Arriving in hogsback we went to one campsite but it was a shade on the hippie side for us and tucked away in the forest where it was really damp so we moved on and found a really nice one which we had missed on the way in called "Swallowtail" which is where I am now typing from while I wait for the braai to burn down.

The mattress which was on the top of the roof in the hailstorm of yesterday came through it remarkably dry on the whole but there was still some edges which got a soaking and we hope that they have dried out sufficient that we don't have a  cold wet night tonight.  Time will tell.

Hogsback is unbelievably small and very misty and we were the only people in the campsite until about 14:00 when people started drifting in and by sunset there were about 10 campsites occupied.  I think that this would be the town in which it might be possible to actually die of boredom.  Nice for a few days but deadly long term.

Sunday, March 15, 2015

A long day in the drivers seat

Today we departed Lady Grey and headed for Cintsa just outside East London to meet up with my cousin whom I last saw a very long time ago.  But first a goodbye view from Lady Grey, that didn't make it into yesterday's blog.

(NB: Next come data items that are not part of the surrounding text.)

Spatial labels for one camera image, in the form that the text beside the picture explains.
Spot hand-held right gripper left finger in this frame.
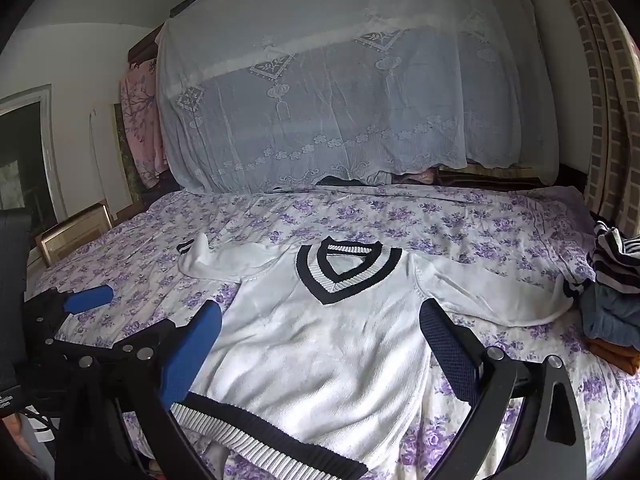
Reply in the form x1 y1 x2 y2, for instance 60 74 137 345
52 300 223 480

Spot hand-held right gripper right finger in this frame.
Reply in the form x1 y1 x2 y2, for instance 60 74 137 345
419 299 588 480

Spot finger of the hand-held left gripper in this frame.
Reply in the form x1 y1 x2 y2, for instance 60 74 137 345
44 332 136 361
24 284 116 346

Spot white v-neck sweater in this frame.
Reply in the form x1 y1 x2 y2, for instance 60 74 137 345
177 232 573 480

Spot dark clothes under lace cloth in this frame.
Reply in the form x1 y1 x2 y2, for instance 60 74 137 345
317 162 543 188

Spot green patterned panel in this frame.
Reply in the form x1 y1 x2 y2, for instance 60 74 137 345
114 102 147 202

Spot purple floral bed sheet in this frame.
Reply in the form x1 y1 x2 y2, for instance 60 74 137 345
25 184 640 480

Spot blue grey folded garment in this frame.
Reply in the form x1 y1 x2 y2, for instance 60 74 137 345
580 282 640 348

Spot orange folded garment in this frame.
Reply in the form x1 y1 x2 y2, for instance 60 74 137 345
586 336 640 376

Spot pink floral cloth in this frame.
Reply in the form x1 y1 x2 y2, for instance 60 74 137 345
120 57 168 190

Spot black white striped garment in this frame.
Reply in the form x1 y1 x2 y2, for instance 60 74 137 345
586 220 640 293

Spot dark wooden cabinet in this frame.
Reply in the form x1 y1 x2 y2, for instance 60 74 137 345
127 0 216 63

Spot white lace cover cloth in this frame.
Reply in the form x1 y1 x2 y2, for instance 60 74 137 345
156 0 561 195

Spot beige checkered curtain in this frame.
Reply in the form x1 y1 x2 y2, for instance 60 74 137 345
552 0 640 241

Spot wooden picture frame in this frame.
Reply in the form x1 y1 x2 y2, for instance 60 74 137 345
34 202 115 267

We finished up our traditional breakfast at the Inn and paid the bill, all R850 for two people B&B which was pretty reasonable.  It wasn't 5 or 4 and only just made 3 stars but it was clean, comfortable and warm and those are my most important criteria.  The hotel was decorated with some prints (they looked hand drawn) detailing the arrival of various families into S.A with the various waves of colonisation, dutch, huguenot and english and I was surprised to see that the Naude's emigrated from Berlin in spite of their obviously french name.

 We had decided to take the scenic route which turned out to be very much the road less travelled; I had to move a few boulders that had fallen on the jeep track out the way so that we could continue down the pass.  The pass is called the Bastervoetpad pass and is simply magnificent but definitely 4x4 territory.  I think going down in good weather a 4x2 with decent clearance might make it but if you are trying to ascend it, a 4x2 is just asking for trouble.  Even a 4x4 going up would be an exciting climb.

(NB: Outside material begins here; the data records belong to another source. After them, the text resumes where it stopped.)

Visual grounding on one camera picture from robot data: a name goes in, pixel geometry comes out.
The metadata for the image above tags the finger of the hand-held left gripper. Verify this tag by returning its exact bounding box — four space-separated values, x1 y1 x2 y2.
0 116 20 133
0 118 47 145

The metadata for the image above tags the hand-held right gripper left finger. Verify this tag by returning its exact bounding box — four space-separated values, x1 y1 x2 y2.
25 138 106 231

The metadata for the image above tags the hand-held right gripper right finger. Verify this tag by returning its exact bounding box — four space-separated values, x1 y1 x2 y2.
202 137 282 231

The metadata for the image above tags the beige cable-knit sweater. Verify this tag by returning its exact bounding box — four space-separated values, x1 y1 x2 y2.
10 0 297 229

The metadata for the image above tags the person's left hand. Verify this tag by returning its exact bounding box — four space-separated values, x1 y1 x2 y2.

No, the curvature of the road is not a result of the lens, the road really does curve like that.  We didn't have any real problems going down but there were a couple of scrapes on the rock sliders and some sickening moves sideways on some of the muddy patches.  This pass is a strictly good weather pass unless you really like to make your life difficult ... and short.

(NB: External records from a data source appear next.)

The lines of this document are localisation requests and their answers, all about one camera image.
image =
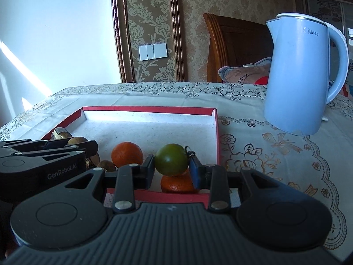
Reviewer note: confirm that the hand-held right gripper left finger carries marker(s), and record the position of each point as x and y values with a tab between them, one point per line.
149	172

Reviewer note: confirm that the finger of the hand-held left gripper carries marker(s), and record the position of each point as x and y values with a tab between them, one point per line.
82	146

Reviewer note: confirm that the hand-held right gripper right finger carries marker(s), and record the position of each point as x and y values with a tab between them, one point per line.
195	174

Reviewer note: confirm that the brown longan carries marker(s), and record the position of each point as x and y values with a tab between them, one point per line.
107	166
75	140

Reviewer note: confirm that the orange mandarin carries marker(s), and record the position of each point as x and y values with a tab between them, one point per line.
126	154
176	185

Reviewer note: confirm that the green tomato with stem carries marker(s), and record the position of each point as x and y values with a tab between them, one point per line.
171	160

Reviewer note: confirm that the dark wood log pieces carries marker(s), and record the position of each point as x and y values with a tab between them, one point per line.
61	134

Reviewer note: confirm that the red cardboard box tray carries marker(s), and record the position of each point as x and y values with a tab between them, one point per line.
151	127

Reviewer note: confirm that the patterned pillow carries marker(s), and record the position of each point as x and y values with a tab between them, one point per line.
242	73

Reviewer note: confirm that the light blue electric kettle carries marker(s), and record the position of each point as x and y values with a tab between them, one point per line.
297	82

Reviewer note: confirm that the patterned wardrobe door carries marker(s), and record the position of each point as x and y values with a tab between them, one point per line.
328	11

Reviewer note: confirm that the white wall light switch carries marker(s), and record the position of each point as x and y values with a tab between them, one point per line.
153	52

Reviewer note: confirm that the ornate wooden wall frame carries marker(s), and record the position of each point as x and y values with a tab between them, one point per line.
149	13

Having negotiated the pass we were surprised that we were still 4 hours away from Cintsa and since we had already been driving for 5 hours, it was starting to look like a very long day.  Fortunately the driving was interesting up and down Satansnek pass (we thought the name sounded interesting so had to try it) and after last nights good sleep, I didn't struggle at all.

Just before we got to Cintsa we went through a pretty wild hailstorm at Kei Cuttings.  Although most of the hail was relatively small and we knew not to worry, it was incredibly loud and the occasional one made the actual car shudder.  I was very glad that we had a roof rack on which took most of the punishment; the charcoal bags on top looked like someone had taken a shotgun to them.


We met up with Patrick and Barbara who emigrated from Holland 8 years ago and who are trying their best to turn a farm into a going concern.  The good thing is that it is exceptionally beautiful and has good water and access to a reasonably sized town; the bad thing is that it is a farm.  Patrick certainly didn't choose an easy avenue to follow in life and hats off to him for having the goedspa to even attempt such an undertaking.
 

They are in the middle of renovations of their house so everything is a mess as is normal for renovations so we felt a bit bad about imposing ourselves and causing yet another complication but we had a great meal out at the local pizzeria; their gas stove being U.S due to the builders cutting the gas line.